RDFGraphGen: An RDF Graph Generator based on SHACL Shapes
This addresses a need for researchers and developers working with RDF-based applications by providing a tool to generate synthetic data, though it is incremental as it builds on existing SHACL standards.
The paper tackled the problem of lacking domain-specific RDF datasets with certain characteristics for developing and testing applications by proposing RDFGraphGen, an open-source RDF graph generator that uses SHACL shapes to create synthetic graphs, and the results show it is scalable and can generate graphs of various sizes in any domain.

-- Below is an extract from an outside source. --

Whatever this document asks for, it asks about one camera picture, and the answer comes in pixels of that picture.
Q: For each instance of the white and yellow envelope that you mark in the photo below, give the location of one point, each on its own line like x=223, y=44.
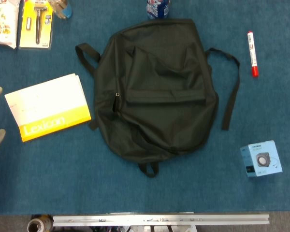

Developing and testing modern RDF-based applications often requires access to RDF datasets with certain characteristics. Unfortunately, it is very difficult to publicly find domain-specific knowledge graphs that conform to a particular set of characteristics. Hence, in this paper we propose RDFGraphGen, an open-source RDF graph generator that uses characteristics provided in the form of SHACL (Shapes Constraint Language) shapes to generate synthetic RDF graphs. RDFGraphGen is domain-agnostic, with configurable graph structure, value constraints, and distributions. It also comes with a number of predefined values for popular schema.org classes and properties, for more realistic graphs. Our results show that RDFGraphGen is scalable and can generate small, medium, and large RDF graphs in any domain.